Directions: Write each line word for word, from the line that contains "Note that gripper" through the last line of the material below.

Data excerpt:
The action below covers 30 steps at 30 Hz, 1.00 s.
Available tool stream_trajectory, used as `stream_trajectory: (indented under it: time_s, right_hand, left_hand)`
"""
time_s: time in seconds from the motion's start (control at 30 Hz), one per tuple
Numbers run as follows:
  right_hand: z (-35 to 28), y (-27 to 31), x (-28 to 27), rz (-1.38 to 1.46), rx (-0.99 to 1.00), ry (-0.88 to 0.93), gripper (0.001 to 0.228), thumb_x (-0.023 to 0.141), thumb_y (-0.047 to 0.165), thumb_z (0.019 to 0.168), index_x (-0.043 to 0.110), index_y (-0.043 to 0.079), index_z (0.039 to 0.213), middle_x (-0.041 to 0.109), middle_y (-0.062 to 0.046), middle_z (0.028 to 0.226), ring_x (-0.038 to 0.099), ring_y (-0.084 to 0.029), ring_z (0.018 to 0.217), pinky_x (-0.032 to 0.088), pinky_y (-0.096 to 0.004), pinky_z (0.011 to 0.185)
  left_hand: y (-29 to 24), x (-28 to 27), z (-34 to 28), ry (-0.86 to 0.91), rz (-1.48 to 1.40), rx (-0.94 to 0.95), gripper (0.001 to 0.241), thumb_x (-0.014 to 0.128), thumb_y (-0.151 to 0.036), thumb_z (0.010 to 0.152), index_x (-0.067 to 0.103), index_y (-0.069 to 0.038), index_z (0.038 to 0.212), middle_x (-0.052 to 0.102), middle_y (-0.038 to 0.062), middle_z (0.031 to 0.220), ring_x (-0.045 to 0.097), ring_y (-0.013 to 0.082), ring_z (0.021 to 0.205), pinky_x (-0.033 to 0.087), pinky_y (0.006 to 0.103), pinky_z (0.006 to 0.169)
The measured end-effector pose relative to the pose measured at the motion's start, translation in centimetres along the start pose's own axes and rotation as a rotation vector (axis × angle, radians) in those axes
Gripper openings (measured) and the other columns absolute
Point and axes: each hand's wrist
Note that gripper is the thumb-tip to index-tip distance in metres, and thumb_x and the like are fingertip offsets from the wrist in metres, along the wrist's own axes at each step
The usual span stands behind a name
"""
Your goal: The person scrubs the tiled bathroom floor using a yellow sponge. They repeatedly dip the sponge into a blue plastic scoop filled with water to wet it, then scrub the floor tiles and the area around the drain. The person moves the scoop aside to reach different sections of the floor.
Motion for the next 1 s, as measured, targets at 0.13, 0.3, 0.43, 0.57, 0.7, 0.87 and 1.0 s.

Answer to the exercise:
Note that gripper is the thumb-tip to index-tip distance in metres, and thumb_x and the like are fingertip offsets from the wrist in metres, along the wrist's own axes at each step
The usual span stands behind a name
"""
Your goal: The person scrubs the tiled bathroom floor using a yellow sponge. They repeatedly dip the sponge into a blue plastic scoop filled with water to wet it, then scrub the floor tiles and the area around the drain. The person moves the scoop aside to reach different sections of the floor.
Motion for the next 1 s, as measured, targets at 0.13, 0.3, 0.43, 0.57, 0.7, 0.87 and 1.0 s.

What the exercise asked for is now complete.